<i>Copyright (c) Microsoft Corporation. All rights reserved.</i>

<i>Licensed under the MIT License.</i>

# Objective

The goal of this notebook is to create appropriate files and place them in azure in preparation for running the parallel scoring AML pipeline. This is the second of three notebooks.

The order of the execution of these notebooks should be:

- [parallel_scoring_0_prepare_azure_resources](parallel_scoring_0_prepare_azure_resources.ipynb): This creates the azure resources used in other notebooks. This should already be run when this notebook is executed.
- [parallel_scoring_1_prepare_data_and_model](parallel_scoring_1_prepare_data_and_model.ipynb) **(This notebook)**: This uploads ratings data and an example model to Azure where agents can see them.
- [parallel_scoring_2_prepare_and_run_amlpipeline](parallel_scoring_2_prepare_and_run_amlpipeline.ipynb): This creates and executes a parallel pipeline that leverages the resources and files created in prior steps.

# SAR Single Node on MovieLens (Python, CPU)

In this example, we will walk through each step of the Smart Adaptive Recommendations (SAR) algorithm using a Python single-node implementation.

SAR is a fast, scalable, adaptive algorithm for personalized recommendations based on user transaction history. It is powered by understanding the similarity between items, and recommending similar items to those a user has an existing affinity for.

## 1 SAR algorithm

The following figure presents a high-level architecture of SAR. 
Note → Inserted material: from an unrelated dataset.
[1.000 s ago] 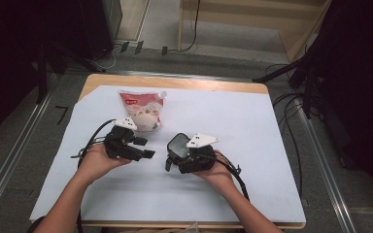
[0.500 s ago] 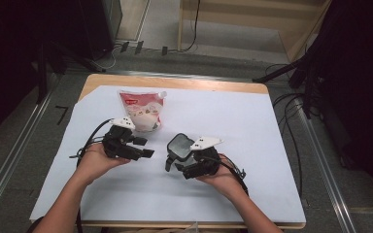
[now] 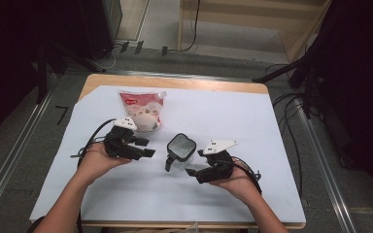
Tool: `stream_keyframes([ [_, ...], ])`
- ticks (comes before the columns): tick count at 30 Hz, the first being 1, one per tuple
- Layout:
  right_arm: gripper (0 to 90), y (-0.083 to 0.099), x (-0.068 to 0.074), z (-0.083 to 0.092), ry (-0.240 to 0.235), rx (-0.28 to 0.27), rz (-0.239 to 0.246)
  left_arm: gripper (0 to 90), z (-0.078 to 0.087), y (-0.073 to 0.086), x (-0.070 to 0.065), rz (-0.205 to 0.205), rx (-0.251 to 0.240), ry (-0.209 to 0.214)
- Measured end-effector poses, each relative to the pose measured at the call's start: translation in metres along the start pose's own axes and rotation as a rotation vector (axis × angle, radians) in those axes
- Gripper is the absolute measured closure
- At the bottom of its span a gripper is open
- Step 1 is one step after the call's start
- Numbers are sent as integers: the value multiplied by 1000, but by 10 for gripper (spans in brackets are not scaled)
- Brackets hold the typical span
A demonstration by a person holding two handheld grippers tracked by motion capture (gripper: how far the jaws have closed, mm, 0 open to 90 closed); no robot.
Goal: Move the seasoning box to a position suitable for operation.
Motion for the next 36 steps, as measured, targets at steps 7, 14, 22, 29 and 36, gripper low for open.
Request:
stream_keyframes([
  [7,406,-5,-16,17,30,-65,-48,563,-5,-5,-5,-30,-11,16],
  [14,705,-5,-20,21,-9,-45,-42,720,-17,-6,-2,-12,53,38],
  [22,900,-5,-25,22,20,-26,-81,900,-23,-12,-4,7,25,83],
  [29,900,-8,-27,22,24,-34,-90,900,-34,-8,-10,-15,81,104],
  [36,900,-15,-28,21,3,-32,-108,900,-40,-10,-17,-13,85,126],
])
Point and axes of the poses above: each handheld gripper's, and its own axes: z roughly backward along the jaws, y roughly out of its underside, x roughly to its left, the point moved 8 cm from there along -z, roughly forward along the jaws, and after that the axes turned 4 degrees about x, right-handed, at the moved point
At a very high level, two intermediate matrices are created and used to generate a set of recommendation scores:

- An item similarity matrix $S$ estimates item-item relationships.
- An affinity matrix $A$ estimates user-item relationships.

Recommendation scores are then created by computing the matrix multiplication $A\times S$.

Optional steps (e.g. "time decay" and "remove seen items") are described in the details below.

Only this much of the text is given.